***** RECORDS PROVIDED *****

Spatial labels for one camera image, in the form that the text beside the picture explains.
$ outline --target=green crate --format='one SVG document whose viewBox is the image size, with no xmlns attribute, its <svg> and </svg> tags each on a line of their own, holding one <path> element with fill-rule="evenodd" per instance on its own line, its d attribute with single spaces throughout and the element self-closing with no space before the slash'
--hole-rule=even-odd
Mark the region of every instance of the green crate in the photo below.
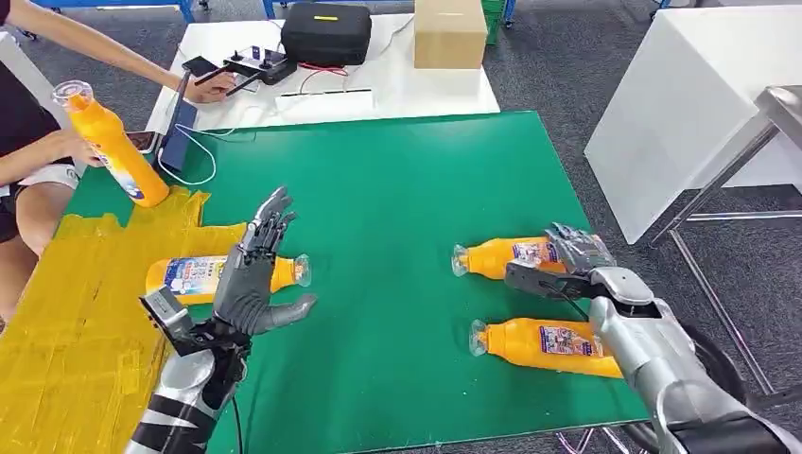
<svg viewBox="0 0 802 454">
<path fill-rule="evenodd" d="M 487 24 L 487 41 L 485 43 L 493 45 L 496 43 L 498 25 L 501 24 L 501 13 L 485 14 L 484 22 Z"/>
<path fill-rule="evenodd" d="M 484 13 L 502 12 L 504 10 L 504 0 L 481 0 L 481 8 Z"/>
</svg>

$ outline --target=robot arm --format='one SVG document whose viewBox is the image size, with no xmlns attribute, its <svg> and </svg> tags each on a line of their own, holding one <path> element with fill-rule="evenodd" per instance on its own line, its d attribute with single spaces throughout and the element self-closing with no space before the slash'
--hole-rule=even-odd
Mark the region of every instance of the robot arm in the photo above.
<svg viewBox="0 0 802 454">
<path fill-rule="evenodd" d="M 251 336 L 306 316 L 314 295 L 296 303 L 270 305 L 276 251 L 294 213 L 284 187 L 256 211 L 242 240 L 229 252 L 214 301 L 214 315 L 193 323 L 168 288 L 141 298 L 154 324 L 175 350 L 131 441 L 127 454 L 202 453 L 220 413 L 245 378 Z"/>
<path fill-rule="evenodd" d="M 505 282 L 541 296 L 554 297 L 557 290 L 571 299 L 590 299 L 588 319 L 646 404 L 661 453 L 802 452 L 788 431 L 749 410 L 707 375 L 669 306 L 634 272 L 604 266 L 615 261 L 606 249 L 590 247 L 597 237 L 572 229 L 549 235 L 561 258 L 578 243 L 573 253 L 588 260 L 566 260 L 570 274 L 515 260 L 507 265 Z"/>
</svg>

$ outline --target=yellow packaging tape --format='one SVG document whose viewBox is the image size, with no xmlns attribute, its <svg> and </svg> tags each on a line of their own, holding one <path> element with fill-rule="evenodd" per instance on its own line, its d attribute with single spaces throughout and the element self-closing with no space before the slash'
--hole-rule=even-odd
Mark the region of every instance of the yellow packaging tape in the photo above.
<svg viewBox="0 0 802 454">
<path fill-rule="evenodd" d="M 226 254 L 245 224 L 200 227 L 207 194 L 171 188 L 154 208 L 68 215 L 0 336 L 0 453 L 117 453 L 168 353 L 138 297 L 150 265 Z"/>
</svg>

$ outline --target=black case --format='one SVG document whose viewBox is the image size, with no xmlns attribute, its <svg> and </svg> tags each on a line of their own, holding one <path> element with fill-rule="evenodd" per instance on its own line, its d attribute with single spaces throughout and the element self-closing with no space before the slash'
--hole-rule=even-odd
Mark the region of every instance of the black case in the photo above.
<svg viewBox="0 0 802 454">
<path fill-rule="evenodd" d="M 281 44 L 295 61 L 318 66 L 363 64 L 371 25 L 366 7 L 295 3 L 281 29 Z"/>
</svg>

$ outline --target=orange bottle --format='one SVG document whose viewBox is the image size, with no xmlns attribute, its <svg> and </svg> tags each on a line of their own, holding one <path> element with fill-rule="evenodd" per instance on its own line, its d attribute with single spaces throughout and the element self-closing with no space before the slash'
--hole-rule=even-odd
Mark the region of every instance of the orange bottle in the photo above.
<svg viewBox="0 0 802 454">
<path fill-rule="evenodd" d="M 151 293 L 161 286 L 167 286 L 185 305 L 211 303 L 215 299 L 227 258 L 226 255 L 212 255 L 159 260 L 148 270 L 145 291 Z M 311 282 L 312 269 L 308 255 L 302 253 L 294 260 L 276 257 L 270 292 L 296 284 L 307 287 Z"/>
<path fill-rule="evenodd" d="M 587 322 L 511 319 L 471 324 L 471 353 L 490 353 L 518 366 L 621 378 L 615 358 L 606 355 Z"/>
<path fill-rule="evenodd" d="M 151 207 L 167 197 L 165 182 L 128 138 L 120 118 L 95 100 L 88 83 L 62 82 L 53 89 L 53 100 L 134 203 Z"/>
<path fill-rule="evenodd" d="M 457 276 L 476 272 L 490 279 L 504 279 L 507 263 L 515 258 L 536 264 L 543 271 L 566 272 L 547 236 L 495 238 L 473 248 L 454 246 L 451 269 Z"/>
</svg>

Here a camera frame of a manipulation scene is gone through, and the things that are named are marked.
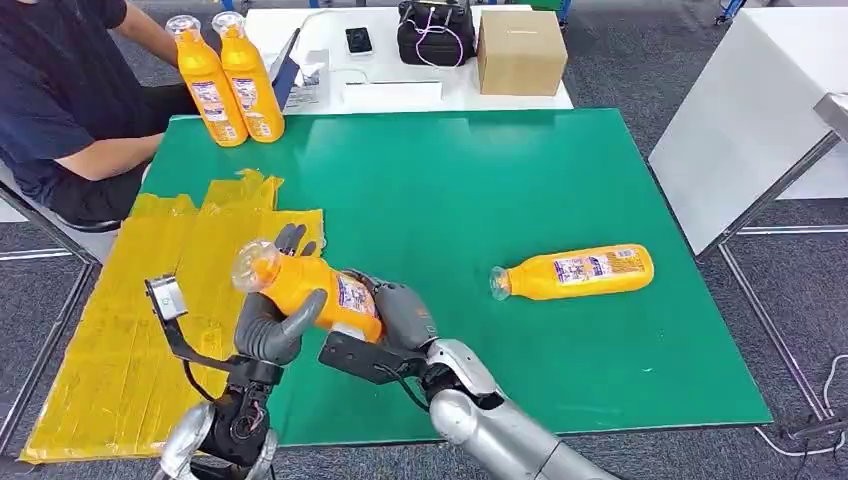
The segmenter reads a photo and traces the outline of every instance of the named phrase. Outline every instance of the green table surface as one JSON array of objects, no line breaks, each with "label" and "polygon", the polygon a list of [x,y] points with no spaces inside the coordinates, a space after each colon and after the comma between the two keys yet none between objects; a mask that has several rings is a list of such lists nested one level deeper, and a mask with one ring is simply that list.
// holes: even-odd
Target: green table surface
[{"label": "green table surface", "polygon": [[[771,421],[617,110],[289,116],[280,141],[230,149],[174,120],[142,192],[200,205],[242,168],[285,179],[280,209],[323,208],[331,265],[413,287],[439,333],[555,432]],[[644,289],[490,295],[495,265],[619,243],[651,252]],[[269,402],[281,444],[436,438],[399,385],[319,364],[324,335],[304,336]]]}]

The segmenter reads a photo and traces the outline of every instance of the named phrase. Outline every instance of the smartphone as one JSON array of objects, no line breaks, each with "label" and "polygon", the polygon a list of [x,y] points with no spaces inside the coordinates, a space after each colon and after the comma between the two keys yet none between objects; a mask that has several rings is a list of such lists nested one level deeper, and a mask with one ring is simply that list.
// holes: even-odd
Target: smartphone
[{"label": "smartphone", "polygon": [[347,49],[350,50],[351,55],[370,55],[374,52],[367,28],[348,28],[345,30],[345,35],[347,36]]}]

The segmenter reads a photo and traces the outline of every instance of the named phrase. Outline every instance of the orange bottle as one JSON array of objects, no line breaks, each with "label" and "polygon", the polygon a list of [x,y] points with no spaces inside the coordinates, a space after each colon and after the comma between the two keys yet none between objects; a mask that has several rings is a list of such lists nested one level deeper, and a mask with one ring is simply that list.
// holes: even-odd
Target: orange bottle
[{"label": "orange bottle", "polygon": [[244,143],[247,128],[218,55],[200,36],[200,22],[190,15],[177,15],[165,28],[177,42],[177,66],[209,135],[222,147]]},{"label": "orange bottle", "polygon": [[629,292],[651,283],[654,263],[642,245],[624,244],[538,255],[521,265],[495,267],[492,295],[533,300]]},{"label": "orange bottle", "polygon": [[310,292],[324,289],[327,303],[315,325],[371,343],[382,334],[368,288],[333,270],[322,258],[283,255],[271,242],[255,240],[239,251],[232,277],[236,288],[262,293],[286,315],[294,313]]},{"label": "orange bottle", "polygon": [[247,131],[257,142],[277,141],[285,129],[283,114],[259,50],[244,33],[244,17],[221,12],[212,19],[221,35],[221,65],[233,87]]}]

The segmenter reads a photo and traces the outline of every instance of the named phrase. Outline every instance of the navy t-shirt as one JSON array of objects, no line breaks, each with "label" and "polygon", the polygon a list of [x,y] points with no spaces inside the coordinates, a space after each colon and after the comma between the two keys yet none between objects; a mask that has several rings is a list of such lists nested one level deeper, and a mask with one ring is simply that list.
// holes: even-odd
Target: navy t-shirt
[{"label": "navy t-shirt", "polygon": [[141,85],[107,31],[126,13],[125,0],[0,0],[0,159],[41,203],[74,175],[55,159],[149,134]]}]

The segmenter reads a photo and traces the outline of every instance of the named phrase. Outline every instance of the crumpled yellow bag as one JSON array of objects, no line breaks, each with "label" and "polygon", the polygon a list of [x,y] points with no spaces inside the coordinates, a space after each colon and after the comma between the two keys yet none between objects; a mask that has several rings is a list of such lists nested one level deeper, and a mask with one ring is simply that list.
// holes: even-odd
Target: crumpled yellow bag
[{"label": "crumpled yellow bag", "polygon": [[[282,180],[240,173],[240,180],[212,181],[199,210],[184,195],[139,196],[21,460],[154,456],[171,426],[201,400],[171,354],[144,279],[176,272],[189,310],[180,319],[186,339],[202,354],[226,358],[244,301],[230,281],[238,250],[255,238],[273,240],[287,223],[302,223],[304,242],[315,241],[320,255],[322,211],[273,211]],[[225,373],[197,365],[192,371],[212,395],[222,391]]]}]

*****

Write out each line above containing "camera".

**OUTPUT FOR THIS TASK:**
Spatial labels for one camera image, in the form that the text beside the picture explains.
Here a camera frame of a manipulation scene is gone through, and the things that are named are marked.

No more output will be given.